The user doesn’t have access and should be redirected to a permission denied route.

So we need our secure router to be configureable with two routes - one for sign-in and one for unauthorized access. We can pass these as properties in the view of our routing component which will look like this:

<secure-outlet signin="/Signin" unauthorized="/Denied"></secure-outlet>

All the magic will happen in the <secure-outlet> component but we don’t want to couple it directly to our app-specific authentication service as this can make it harder to re-use. Instead we’ll define an interface that our auth service needs to supply to allow it to be used by this component.
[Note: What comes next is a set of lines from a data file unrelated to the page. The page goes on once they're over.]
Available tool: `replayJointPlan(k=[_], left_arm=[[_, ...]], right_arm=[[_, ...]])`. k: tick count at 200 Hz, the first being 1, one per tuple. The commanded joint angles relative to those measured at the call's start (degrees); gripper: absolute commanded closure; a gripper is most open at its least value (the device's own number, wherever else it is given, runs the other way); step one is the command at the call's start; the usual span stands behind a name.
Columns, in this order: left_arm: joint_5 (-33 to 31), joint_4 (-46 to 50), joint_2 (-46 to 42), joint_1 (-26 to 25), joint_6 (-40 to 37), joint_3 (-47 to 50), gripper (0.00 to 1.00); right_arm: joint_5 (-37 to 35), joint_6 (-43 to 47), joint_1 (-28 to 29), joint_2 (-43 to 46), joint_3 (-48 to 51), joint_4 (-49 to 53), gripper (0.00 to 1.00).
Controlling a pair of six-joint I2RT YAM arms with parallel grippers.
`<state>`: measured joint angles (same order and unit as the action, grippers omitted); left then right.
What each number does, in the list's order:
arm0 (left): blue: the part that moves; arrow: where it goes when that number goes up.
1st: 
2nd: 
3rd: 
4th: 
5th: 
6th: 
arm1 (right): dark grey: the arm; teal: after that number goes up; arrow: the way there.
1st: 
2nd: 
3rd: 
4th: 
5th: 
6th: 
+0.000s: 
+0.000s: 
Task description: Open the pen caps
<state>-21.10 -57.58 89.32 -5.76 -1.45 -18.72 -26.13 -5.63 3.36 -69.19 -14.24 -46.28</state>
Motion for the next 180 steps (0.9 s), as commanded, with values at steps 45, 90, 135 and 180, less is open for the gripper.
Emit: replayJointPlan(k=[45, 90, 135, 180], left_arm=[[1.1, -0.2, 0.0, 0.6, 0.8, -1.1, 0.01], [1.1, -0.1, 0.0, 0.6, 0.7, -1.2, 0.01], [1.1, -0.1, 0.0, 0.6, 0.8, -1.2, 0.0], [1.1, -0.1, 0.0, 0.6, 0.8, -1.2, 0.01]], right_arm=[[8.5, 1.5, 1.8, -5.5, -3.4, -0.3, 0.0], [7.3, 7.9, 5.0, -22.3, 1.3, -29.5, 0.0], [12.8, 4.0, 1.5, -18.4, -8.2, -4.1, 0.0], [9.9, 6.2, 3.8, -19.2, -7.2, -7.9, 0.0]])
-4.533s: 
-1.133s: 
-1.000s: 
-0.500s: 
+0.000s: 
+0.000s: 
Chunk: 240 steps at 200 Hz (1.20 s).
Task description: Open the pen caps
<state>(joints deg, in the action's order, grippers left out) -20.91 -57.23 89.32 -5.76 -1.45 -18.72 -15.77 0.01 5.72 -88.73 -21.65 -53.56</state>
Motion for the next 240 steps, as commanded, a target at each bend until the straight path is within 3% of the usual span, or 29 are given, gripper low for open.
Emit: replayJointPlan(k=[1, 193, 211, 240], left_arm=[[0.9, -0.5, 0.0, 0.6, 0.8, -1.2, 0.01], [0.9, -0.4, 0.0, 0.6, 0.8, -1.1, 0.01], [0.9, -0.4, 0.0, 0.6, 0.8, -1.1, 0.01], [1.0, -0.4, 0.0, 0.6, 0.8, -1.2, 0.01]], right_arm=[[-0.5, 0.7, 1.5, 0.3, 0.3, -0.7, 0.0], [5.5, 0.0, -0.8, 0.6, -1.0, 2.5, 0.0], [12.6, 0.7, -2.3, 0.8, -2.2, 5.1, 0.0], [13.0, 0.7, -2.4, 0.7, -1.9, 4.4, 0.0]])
export abstract class IAuthService {
  // is the current user authenticated?
  abstract isAuthenticated():boolean;

  // does the current user have one of these roles?
  abstract hasRole(roles: string[]):boolean;
}

This should be straightforward to implement into any AuthService our app uses but one subtle thing to ensure is that when we ask for an instance of the IAuthService we’re actually give the instance of the AuthService used by the app (whatever it is called). We do this by setting the provider to use in our app bootstrap using the useExisting option which prevents us getting a separate instance when the AuthService itself will also likely be configured:

bootstrap(App, [
  AUTH_HTTP_PROVIDERS,
  // more providers ...
  provide(IAuthService, { useExisting: AuthService }),
  AuthService,
]);

Finally, we’re ready to create our <secure-outlet> component which will provide the permissions checks and handle the route redirects if they fail:

import {Directive, Attribute, ElementRef, DynamicComponentLoader} from 'angular2/core';
import {Router, RouteData, RouterOutlet, ComponentInstruction} from 'angular2/router';

@Directive({selector: 'secure-outlet'})
export class SecureRouterOutlet extends RouterOutlet {
  signin:string;
  unauthorized:string;

  private parentRouter: Router;
  private authService: IAuthService;

  constructor(_elementRef: ElementRef, _loader: DynamicComponentLoader,
              _parentRouter: Router, @Attribute('name') nameAttr: string,
              authService:IAuthService,
              @Attribute('signin') signinAttr: string,
              @Attribute('unauthorized') unauthorizedAttr: string) {
    super(_elementRef, _loader, _parentRouter, nameAttr);
    this.parentRouter = _parentRouter;
    this.authService = authService;
    this.signin = signinAttr;
    this.unauthorized = unauthorizedAttr;
  }

  activate(nextInstruction: ComponentInstruction): Promise<any> {
    var roles = <string[]>nextInstruction.routeData.data['roles'];

    // no roles defined means route has no restrictions so activate
    if (roles == null) {
      return super.activate(nextInstruction);
    }

    // if user isn't authenticated then redirect to sign-in route
    // pass the URL to this route for redirecting back after auth
    // TODO: include querystring parameters too?
    if (!this.authService.isAuthenticated()) {
      var ins = this.parentRouter.generate([this.signin,{url:location.pathname}]);
      return super.activate(ins.component);
    }

    // if no specific roles are required *or* the user has one of the
    // roles required then the route can be activated
    if (roles.length == 0 || this.authService.hasRole(roles)) {
      return super.activate(nextInstruction);
    }

    // user has insufficient role permissions so redirect to denied
    var ins = this.parentRouter.generate([this.unauthorized]);
    return super.activate(ins.component);
  }

  reuse(nextInstruction: ComponentInstruction): Promise<any> {
    return super.reuse(nextInstruction);
  }
}

Now we just need to make sure our applications AuthService (whatever it is called) provides the necessary pieces:

import { IAuthService } from '../components/secure-outlet/secure-outlet';

@Injectable()
export class AuthService extends IAuthService {
  user:User;

  isAuthenticated():boolean {
    return this.user !== null;
  }

  hasRole(string[] roles):boolean {
    return this.isAuthenticate() && [check intersection of user roles]
  }

  // other auth functionality, sign-in, token handling etc
}

And there we have it. Permissions declared on our routes and handled for us.

Just be sure to have the sign-in route check for the url parameter it is sent and redirect back to it after authentication has been completed.